Hollywood magic still resonates at this huge studio lot in Burbank, where you can witness pieces of cinematic and television history—and also have a good chance of spotting a celeb strolling out of a soundstage.
The stalwart studio was founded in 1923 and had its first big hit in 1927 with the groundbreaking “talkie” The Jazz Singer. Because filming still goes on here, you might see stars and crew from films, sitcoms, and talk shows wandering about. Fans are often taken aback during the tour, says Danny Kahn, executive director of Warner Bros. Studio Tour Hollywood, because they get to “visit actual filming locations, often getting a chance to see production activity.” (That no-spoiler-alert spirit is why you’re allowed to take photos during some parts of the visit, but no video.)

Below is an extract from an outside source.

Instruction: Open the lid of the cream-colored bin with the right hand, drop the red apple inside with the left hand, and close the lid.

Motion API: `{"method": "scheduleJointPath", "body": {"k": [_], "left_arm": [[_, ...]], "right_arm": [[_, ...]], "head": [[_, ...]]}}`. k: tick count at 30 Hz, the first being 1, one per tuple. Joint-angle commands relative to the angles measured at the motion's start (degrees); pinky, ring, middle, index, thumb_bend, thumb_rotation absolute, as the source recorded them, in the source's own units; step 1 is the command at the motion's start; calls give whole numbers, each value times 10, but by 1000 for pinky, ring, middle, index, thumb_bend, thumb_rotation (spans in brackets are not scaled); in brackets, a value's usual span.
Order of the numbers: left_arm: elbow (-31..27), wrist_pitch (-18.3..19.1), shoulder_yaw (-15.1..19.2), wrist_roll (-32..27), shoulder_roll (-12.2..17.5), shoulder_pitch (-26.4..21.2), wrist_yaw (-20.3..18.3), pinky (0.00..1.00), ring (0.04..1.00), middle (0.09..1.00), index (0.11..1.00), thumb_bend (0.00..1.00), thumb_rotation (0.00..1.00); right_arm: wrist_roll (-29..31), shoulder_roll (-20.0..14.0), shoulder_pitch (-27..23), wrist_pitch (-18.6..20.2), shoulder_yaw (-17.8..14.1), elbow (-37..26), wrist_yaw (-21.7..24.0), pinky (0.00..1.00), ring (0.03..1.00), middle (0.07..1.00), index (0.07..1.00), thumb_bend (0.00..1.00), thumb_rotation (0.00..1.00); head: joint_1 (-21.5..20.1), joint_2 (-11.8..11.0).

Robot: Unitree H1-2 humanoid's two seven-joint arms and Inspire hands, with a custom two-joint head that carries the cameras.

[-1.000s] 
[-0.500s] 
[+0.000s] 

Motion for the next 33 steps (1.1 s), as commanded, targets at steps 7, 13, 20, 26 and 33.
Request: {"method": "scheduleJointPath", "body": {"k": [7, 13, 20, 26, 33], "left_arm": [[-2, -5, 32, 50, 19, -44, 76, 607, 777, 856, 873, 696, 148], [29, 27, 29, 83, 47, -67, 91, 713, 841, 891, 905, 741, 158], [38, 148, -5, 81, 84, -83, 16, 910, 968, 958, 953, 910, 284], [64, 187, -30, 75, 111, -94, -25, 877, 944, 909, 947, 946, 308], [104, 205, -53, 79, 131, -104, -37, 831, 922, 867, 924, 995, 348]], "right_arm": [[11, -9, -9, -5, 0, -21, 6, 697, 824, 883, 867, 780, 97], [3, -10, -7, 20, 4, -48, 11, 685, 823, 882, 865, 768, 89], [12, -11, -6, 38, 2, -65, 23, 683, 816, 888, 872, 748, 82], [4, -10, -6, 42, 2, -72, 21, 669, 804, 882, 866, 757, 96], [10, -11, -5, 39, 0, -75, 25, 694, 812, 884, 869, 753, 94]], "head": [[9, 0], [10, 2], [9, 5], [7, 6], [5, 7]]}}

Set aside about three hours for the regular tour, which starts in the studio’s 110-acre backlot. You’ll see exterior sets used in hundreds of films and TV shows, including classic films such as Casablanca and Rebel Without a Cause and TV series ranging from The Dukes of Hazzard and ER to The Ellen DeGeneres Show.

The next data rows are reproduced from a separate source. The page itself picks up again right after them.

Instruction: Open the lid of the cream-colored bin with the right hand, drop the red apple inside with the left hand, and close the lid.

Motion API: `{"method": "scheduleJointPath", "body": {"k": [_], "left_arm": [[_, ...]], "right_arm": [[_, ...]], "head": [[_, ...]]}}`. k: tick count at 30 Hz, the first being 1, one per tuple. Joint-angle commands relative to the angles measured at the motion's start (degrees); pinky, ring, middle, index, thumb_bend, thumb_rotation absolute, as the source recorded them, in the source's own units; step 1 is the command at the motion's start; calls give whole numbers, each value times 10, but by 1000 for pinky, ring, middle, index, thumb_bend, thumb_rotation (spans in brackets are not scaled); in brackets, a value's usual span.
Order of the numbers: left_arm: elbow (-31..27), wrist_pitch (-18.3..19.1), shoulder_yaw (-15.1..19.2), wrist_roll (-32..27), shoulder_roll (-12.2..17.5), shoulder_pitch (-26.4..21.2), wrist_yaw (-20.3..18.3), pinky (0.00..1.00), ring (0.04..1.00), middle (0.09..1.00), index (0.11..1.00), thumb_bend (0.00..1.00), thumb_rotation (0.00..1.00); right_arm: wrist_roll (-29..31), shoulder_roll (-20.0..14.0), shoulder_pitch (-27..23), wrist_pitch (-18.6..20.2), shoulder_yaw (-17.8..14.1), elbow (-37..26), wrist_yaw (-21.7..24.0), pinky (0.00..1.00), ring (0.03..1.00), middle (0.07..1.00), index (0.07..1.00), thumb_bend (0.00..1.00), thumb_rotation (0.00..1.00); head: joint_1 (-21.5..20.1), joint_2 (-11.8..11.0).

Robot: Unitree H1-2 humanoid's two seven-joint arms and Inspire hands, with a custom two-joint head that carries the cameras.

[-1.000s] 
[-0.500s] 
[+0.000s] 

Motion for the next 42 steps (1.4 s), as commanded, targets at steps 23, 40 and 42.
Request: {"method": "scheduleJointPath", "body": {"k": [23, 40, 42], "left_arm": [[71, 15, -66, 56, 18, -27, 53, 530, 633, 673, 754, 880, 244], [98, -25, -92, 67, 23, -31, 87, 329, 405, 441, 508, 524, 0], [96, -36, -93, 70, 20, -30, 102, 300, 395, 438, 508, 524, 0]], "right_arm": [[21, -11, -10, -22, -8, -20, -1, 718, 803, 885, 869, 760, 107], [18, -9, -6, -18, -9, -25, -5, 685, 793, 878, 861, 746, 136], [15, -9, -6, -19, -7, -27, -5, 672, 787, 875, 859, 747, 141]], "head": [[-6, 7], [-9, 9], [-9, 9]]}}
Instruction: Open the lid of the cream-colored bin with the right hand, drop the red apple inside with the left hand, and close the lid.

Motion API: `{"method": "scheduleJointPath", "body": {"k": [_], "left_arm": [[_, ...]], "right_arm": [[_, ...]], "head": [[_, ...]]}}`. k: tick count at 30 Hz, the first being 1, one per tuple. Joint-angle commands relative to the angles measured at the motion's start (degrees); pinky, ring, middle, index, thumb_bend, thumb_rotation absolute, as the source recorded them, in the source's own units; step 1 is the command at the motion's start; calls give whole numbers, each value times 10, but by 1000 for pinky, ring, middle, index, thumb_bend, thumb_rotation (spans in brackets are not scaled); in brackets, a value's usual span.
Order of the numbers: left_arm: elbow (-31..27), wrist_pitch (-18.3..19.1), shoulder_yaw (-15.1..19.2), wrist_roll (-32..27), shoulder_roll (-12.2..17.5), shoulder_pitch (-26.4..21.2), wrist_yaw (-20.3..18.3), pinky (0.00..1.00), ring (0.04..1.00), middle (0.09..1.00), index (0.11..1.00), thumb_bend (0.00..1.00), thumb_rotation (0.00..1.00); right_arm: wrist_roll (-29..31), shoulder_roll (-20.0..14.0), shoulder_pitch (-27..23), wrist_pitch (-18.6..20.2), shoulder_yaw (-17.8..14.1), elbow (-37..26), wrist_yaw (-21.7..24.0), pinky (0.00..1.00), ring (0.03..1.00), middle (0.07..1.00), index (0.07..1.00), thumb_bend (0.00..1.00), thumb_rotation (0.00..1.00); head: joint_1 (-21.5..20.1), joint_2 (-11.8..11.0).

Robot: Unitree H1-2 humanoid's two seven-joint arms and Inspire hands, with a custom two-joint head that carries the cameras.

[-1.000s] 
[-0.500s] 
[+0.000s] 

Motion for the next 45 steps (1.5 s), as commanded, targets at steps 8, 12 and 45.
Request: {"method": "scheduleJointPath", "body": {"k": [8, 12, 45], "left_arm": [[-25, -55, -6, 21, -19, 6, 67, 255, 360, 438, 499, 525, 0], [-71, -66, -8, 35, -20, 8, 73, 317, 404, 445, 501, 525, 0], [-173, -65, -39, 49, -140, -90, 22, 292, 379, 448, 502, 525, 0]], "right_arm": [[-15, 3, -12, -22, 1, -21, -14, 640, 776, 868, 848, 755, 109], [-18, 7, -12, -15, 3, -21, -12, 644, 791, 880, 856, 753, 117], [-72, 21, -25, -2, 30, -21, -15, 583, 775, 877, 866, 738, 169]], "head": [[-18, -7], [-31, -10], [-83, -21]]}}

Next, you move on to the Prop Department and the Archive, a two-floor collection of memorabilia and antiques from Hollywood’s golden era. Here is where you’ll also find From J.K. Rowling’s Wizarding World: The Harry Potter & Fantastic Beasts Exhibit, which features props from the Harry Potter films as well as Fantastic Beasts and Where to Find Them—including the Sorting Hat, wizard robes, Quidditch brooms, and Newt’s Case of Creatures.

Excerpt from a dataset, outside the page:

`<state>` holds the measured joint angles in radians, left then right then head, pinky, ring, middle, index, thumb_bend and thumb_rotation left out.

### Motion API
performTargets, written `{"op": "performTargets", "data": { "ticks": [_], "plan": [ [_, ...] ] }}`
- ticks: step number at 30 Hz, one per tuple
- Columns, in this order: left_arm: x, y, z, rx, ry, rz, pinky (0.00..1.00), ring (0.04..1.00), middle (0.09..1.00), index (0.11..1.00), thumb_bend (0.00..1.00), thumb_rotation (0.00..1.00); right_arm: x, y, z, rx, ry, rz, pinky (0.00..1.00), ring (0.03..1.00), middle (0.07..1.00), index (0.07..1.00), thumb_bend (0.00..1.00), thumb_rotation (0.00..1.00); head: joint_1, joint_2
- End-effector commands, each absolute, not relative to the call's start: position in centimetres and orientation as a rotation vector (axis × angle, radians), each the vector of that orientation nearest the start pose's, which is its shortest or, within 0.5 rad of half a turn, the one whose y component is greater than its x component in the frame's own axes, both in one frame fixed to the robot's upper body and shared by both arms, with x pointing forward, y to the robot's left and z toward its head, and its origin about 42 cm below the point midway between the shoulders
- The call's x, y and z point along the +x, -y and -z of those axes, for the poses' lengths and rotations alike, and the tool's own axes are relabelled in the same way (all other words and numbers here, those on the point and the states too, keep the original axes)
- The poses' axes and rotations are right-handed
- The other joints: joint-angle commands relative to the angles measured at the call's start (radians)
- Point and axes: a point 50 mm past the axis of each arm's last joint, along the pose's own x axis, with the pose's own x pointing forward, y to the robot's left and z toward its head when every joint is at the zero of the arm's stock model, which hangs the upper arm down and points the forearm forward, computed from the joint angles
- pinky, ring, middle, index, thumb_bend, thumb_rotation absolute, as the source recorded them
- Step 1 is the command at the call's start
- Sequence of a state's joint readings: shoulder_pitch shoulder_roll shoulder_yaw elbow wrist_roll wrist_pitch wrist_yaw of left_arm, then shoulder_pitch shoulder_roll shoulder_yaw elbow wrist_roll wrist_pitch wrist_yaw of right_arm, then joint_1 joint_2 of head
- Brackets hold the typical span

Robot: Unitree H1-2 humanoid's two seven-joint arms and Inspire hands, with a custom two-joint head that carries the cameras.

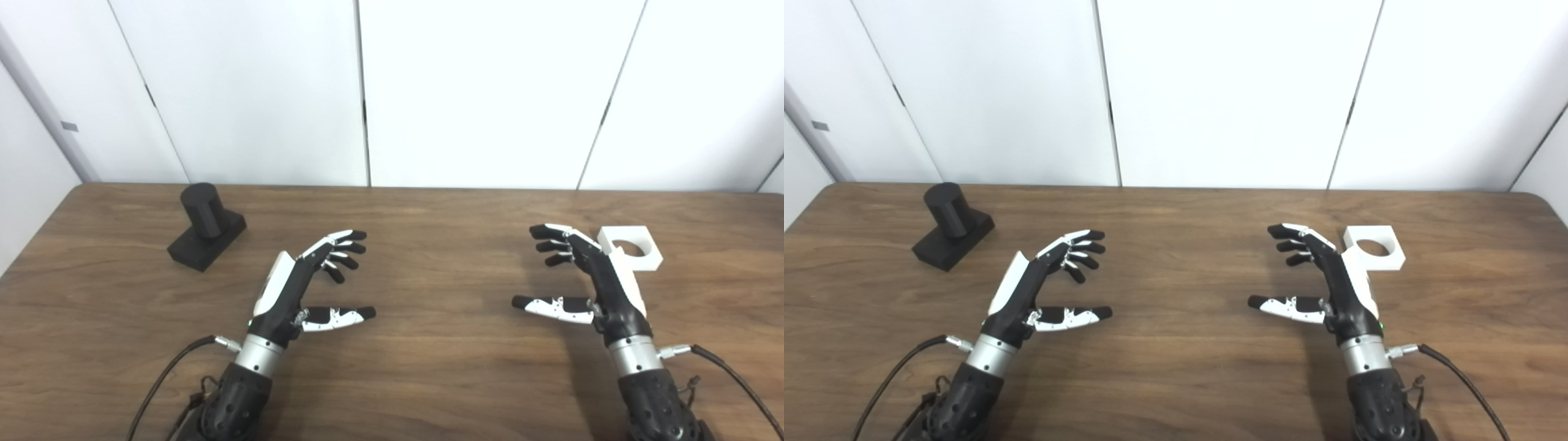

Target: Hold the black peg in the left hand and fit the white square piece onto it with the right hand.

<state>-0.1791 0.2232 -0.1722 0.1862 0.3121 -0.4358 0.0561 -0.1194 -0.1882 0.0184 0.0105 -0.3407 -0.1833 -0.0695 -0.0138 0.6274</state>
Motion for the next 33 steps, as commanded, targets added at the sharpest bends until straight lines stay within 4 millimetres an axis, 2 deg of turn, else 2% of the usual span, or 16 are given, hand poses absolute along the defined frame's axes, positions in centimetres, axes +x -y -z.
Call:
{"op": "performTargets", "data": {
  "ticks": [1,12,16,17,18,19,23,28,33],
  "plan": [
    [33.4,-22.6,-13.0,0.514,0.488,0.239,0.49,0.637,0.731,0.796,0.76,0.0,32.7,25.5,-16.3,-0.515,0.41,0.007,0.61,0.699,0.742,0.723,0.71,0.0,0.001,0.0],
    [33.4,-22.4,-13.1,0.514,0.488,0.241,0.5,0.648,0.736,0.795,0.77,0.0,32.6,25.5,-16.4,-0.515,0.403,0.0,0.6,0.707,0.749,0.721,0.71,0.0,0.013,0.001],
    [33.5,-22.0,-12.9,0.508,0.483,0.249,0.5,0.648,0.734,0.796,0.76,0.0,32.6,25.8,-16.4,-0.52,0.399,0.001,0.61,0.704,0.745,0.722,0.71,0.0,0.097,-0.016],
    [33.5,-21.8,-12.8,0.507,0.483,0.25,0.5,0.645,0.731,0.793,0.76,0.0,32.6,26.0,-16.4,-0.519,0.397,0.0,0.62,0.707,0.746,0.724,0.7,0.0,0.144,-0.029],
    [33.6,-21.7,-12.7,0.507,0.483,0.249,0.49,0.64,0.727,0.789,0.76,0.0,32.6,26.1,-16.3,-0.517,0.396,0.0,0.62,0.708,0.746,0.726,0.7,0.0,0.144,-0.029],
    [33.6,-21.4,-12.6,0.51,0.484,0.247,0.49,0.638,0.725,0.787,0.76,0.0,32.5,26.3,-16.3,-0.514,0.396,-0.002,0.62,0.708,0.746,0.727,0.7,0.0,0.193,-0.042],
    [33.7,-20.2,-12.1,0.505,0.471,0.249,0.49,0.644,0.727,0.783,0.77,0.0,32.4,27.1,-16.3,-0.494,0.391,-0.007,0.63,0.725,0.751,0.728,0.7,0.0,0.299,-0.067],
    [33.9,-19.0,-11.6,0.5,0.461,0.249,0.5,0.633,0.72,0.774,0.78,0.0,32.2,27.5,-16.5,-0.482,0.37,-0.003,0.66,0.741,0.759,0.74,0.69,0.0,0.364,-0.089],
    [34.0,-18.4,-11.3,0.511,0.462,0.25,0.48,0.624,0.718,0.778,0.76,0.0,32.0,27.4,-16.9,-0.48,0.359,-0.002,0.65,0.746,0.768,0.743,0.68,0.0,0.366,-0.097]
  ]
}}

The Archive also includes DC Universe: The Exhibit, which debuted in 2016. This interactive area lets you touch classic superhero props (like Superman’s kryptonite), see the Belle Reve prison cell from Suicide Squad, and peek at original comic books featuring all seven members of the Justice League. Don’t miss the exhibit’s Picture Car Vault, where you can see all of the Batmobiles that have been featured in the Caped Crusader’s films.
Handle Superman’s kryptonite, then try out your acting skills on the Central Perk set from Friends.
The tour ends with the self-guided section called Stage 48: Script to Screen, which features a soup-to-nuts looks at the production process—from a writer’s room to the couch-centered set of Central Perk, as seen on a certain long-running TV show. “The interactive soundstage offers guests the chance to try their hand at acting,” Kahn says, “as they re-enact a scene from the legendary sitcom Friends.”
For the VIP treatment, opt for the six-hour Deluxe Tour. You’ll see even more backlot sets and get to break for lunch in the studio’s Commissary Fine Dining Room, where you’ll chow down in the midst of actors, producers, writers, and studio executives.